His source also mentions that Childs was sole administrator of the FiberWAN for "months, if not years". This seems to contradict the notion that he decided to illegally prevent access last weekend. Venezia's source writes:
""This is where it gets tricky for the prosecution, IMO, because the localized authentication, with Terry as sole administrator, has been in place for months, if not years. His coworkers knew it (my coworkers and I were told many times by Terry's coworkers, 'If your request has anything to do with the FiberWAN, it'll have to wait for Terry. He's the only one with access to those routers'). His managers knew it."
For more info: Read Venezia's Reporting. It is an interesting read, and, if accurate, makes you wonder what the whole story is. When Vinson mentions that Childs gave "the passwords" to the police before he was arrested "but they did not work." I wonder if Vinson and the City government have anyone qualified on staff to know how to use them. Even if they did, it is often impossible to decipher setup and configuration of a system without help from someone involved in the initial setup.
Dana Hom: Former Chief of Operations
Dana Hom shows up in a comment thread on this Wired story. He leaves some interesting comments that tend to reinforce the sentiments expressed by Venezia's anonymous source. I'm not about to quote comment threads from Wired, but, you should click on the Wired story and search for "Dana Hom", he provides some context to the story as he was one of the people who interviewed and hired Terry Childs for his current position.

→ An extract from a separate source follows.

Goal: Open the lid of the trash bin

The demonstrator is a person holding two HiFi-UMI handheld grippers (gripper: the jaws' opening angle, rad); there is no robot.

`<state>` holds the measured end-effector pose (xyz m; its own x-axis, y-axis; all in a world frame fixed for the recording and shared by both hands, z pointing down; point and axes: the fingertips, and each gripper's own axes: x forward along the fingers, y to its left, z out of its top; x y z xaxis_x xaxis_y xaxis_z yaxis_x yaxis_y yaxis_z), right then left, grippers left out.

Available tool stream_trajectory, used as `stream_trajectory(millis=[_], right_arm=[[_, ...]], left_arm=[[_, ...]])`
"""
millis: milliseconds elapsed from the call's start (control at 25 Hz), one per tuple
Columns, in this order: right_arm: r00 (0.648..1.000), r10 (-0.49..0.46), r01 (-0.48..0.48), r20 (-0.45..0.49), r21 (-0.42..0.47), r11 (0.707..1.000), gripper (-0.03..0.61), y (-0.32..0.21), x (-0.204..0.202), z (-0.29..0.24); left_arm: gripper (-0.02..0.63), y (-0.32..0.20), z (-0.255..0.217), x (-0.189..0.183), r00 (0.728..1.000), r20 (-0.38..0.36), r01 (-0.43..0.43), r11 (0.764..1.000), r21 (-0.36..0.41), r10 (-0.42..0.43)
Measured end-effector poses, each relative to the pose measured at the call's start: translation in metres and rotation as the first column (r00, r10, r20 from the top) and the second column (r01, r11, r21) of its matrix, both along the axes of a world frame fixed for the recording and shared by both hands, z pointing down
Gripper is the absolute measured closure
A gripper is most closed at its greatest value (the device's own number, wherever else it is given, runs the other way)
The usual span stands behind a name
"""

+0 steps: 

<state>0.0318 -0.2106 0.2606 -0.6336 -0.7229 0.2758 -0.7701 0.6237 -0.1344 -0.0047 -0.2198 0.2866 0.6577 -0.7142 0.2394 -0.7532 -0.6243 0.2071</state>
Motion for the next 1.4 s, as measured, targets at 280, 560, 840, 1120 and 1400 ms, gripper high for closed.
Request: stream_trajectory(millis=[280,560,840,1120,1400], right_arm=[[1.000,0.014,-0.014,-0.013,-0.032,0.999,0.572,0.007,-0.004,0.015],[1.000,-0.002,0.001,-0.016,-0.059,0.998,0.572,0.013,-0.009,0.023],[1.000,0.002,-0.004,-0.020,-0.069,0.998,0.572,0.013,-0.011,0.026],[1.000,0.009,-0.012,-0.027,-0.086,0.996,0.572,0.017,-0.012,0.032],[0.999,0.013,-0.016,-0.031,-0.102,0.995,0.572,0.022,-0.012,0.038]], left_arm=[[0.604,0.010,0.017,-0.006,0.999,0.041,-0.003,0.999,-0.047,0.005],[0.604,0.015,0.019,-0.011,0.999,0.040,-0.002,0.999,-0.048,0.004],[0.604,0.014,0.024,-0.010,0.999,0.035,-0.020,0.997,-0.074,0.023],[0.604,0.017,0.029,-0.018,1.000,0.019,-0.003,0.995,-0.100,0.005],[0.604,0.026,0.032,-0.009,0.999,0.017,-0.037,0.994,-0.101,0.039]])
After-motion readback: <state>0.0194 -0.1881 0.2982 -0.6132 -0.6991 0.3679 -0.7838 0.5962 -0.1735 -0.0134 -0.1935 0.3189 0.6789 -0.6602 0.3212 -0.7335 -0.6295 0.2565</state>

An Alternative Theory: Compelling Cooperation with the Judicial System
Assume they were starting the process of setting Childs up for a fall, they were going to terminate him and he decided to "check out". Maybe they pissed him off so much that he turned it off, threw up his hands, and said, "well, then, go ahead, you do it". His politician bosses likely panicked, pushed the issue up the chain of command, until someone decided to use the strong arm of the law to threaten and compel him to cooperate. What could have been a simple discussion has now turned into an international news story about "rogue sysadmins" and saboteurs. If you are no longer an employee, are you under any obligation to share passwords? Let's just say your sysadmin quits tomorrow, do they even need to give you the time of day? Aside from the legal question, what if your sysadmin quit, and when you ask him for the password just shrugs and says, "I forget, sorry." Is that illegal?
I'd suggest that we reserve judgement, he is, after all, innocent until proven guilty. The only logical course of action in the next few days would be for Gavin Newsom to sack the leadership of San Francisco's IT department. If anything Childs' actions demonstrate that the department's management was completely out of touch. If Venezia's source is accurate, Childs was the only one who knew how to operate and maintain this network. Nevermind the situation the City finds itself in today, what if this single point of failure had been hit by a bus? What if the only reason he had sole access was because he was the only one working for the government who was qualified to operate the network?
The point isn't to stand up and defend Childs; the point is to read coverage in the mainstream media with a critical eye. Something doesn't feel right about the way the mainstream media is covering this story. Venezia did some good reporting, but we need to dig deeper still. What's the story?